%%
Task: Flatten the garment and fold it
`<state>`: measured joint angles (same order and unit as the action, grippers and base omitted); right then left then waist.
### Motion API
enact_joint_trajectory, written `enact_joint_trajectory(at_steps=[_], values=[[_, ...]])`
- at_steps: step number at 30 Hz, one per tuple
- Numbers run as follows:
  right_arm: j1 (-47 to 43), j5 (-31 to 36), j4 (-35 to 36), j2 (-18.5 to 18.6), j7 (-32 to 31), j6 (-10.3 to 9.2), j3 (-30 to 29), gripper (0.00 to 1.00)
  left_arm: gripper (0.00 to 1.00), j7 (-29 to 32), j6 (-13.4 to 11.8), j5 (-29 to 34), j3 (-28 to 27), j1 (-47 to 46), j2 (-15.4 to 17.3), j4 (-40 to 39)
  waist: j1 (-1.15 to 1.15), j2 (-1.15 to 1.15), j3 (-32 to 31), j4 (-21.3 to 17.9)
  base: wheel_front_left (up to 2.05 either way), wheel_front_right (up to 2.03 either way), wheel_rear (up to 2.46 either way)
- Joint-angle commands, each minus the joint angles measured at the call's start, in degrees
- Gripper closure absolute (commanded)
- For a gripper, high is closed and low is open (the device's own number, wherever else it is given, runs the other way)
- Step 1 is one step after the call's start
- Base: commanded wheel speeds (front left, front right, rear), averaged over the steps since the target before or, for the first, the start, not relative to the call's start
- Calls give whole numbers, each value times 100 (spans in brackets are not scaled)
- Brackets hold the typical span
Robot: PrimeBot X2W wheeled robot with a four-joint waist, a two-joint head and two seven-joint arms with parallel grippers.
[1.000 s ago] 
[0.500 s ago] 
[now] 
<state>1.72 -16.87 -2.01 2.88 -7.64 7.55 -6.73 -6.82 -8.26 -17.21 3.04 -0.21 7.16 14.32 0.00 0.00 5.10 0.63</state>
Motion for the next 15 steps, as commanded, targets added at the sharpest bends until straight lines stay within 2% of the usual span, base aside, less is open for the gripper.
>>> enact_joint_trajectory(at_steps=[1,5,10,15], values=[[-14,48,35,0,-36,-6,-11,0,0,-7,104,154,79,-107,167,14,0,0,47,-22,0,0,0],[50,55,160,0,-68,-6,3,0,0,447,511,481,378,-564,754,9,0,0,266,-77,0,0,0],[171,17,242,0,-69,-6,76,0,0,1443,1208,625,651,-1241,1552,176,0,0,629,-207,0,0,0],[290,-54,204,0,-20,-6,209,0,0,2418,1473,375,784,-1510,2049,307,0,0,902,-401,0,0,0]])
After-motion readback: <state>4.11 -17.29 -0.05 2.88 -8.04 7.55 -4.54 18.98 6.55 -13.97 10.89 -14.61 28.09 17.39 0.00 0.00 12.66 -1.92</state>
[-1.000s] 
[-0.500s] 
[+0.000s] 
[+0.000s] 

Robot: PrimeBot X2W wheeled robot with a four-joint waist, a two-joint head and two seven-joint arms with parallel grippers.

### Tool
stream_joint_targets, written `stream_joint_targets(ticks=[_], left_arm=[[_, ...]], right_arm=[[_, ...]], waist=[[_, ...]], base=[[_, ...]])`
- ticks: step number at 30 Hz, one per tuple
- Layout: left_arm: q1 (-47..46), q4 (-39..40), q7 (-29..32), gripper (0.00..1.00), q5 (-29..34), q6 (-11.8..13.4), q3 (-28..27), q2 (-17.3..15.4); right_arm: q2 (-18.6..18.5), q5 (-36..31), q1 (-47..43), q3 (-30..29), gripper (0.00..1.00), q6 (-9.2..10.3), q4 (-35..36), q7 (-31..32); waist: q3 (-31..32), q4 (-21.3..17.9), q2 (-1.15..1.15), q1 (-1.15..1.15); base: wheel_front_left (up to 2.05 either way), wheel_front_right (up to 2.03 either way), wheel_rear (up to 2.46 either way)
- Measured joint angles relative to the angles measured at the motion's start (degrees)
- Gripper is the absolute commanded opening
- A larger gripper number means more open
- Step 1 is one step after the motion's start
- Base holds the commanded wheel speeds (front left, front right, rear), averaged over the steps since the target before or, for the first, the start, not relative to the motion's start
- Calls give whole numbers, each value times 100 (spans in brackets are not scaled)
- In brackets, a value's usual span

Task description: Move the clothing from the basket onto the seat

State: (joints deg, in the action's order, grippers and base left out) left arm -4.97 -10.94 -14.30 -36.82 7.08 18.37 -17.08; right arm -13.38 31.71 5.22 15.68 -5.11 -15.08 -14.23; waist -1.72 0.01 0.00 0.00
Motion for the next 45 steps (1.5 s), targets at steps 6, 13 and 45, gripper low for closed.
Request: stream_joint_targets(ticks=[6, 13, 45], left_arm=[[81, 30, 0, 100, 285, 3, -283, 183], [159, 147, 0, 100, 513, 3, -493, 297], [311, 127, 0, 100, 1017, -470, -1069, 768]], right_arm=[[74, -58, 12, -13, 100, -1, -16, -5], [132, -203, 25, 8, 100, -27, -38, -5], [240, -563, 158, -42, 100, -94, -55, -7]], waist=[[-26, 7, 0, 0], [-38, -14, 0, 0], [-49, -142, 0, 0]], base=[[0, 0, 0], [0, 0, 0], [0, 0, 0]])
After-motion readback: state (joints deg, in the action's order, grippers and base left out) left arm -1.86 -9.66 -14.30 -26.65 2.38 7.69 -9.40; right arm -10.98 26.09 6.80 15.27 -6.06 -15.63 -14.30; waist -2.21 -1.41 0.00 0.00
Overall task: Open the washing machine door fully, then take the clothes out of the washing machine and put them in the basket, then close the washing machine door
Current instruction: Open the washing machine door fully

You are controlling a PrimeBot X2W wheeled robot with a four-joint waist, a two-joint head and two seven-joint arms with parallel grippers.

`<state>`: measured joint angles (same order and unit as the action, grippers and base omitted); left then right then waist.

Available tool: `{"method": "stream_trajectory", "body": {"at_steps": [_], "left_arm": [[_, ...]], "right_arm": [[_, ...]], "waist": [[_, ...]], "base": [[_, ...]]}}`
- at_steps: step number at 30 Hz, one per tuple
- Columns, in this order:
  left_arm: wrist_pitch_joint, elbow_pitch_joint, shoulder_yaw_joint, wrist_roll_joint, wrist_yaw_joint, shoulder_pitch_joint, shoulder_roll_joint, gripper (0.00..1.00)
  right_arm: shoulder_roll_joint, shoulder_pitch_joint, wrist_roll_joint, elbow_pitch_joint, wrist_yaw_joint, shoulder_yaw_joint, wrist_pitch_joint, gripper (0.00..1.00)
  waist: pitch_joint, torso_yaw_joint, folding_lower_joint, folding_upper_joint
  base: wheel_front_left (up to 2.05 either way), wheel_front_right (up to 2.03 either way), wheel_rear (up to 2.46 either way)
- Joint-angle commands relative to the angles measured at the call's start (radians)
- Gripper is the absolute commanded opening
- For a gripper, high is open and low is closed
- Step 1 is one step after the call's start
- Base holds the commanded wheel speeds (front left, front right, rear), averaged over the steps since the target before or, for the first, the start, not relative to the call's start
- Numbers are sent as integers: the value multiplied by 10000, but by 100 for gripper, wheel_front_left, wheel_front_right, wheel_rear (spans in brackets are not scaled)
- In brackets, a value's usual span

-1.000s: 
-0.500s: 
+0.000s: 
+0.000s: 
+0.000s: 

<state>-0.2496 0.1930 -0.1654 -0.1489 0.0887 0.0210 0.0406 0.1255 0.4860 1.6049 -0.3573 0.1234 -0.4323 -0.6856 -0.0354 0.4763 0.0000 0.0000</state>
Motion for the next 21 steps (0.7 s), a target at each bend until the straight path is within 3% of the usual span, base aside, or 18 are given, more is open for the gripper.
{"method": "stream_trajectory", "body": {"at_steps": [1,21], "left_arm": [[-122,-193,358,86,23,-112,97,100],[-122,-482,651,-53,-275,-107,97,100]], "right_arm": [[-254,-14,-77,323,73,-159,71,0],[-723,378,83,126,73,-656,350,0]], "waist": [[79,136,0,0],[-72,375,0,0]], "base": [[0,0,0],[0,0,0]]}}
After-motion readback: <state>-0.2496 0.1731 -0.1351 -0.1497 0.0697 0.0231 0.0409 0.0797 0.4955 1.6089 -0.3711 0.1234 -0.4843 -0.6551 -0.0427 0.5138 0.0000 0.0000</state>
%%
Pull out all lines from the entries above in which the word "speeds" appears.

- Base: commanded wheel speeds (front left, front right, rear), averaged over the steps since the target before or, for the first, the start, not relative to the call's start
- Base holds the commanded wheel speeds (front left, front right, rear), averaged over the steps since the target before or, for the first, the start, not relative to the motion's start
- Base holds the commanded wheel speeds (front left, front right, rear), averaged over the steps since the target before or, for the first, the start, not relative to the call's start

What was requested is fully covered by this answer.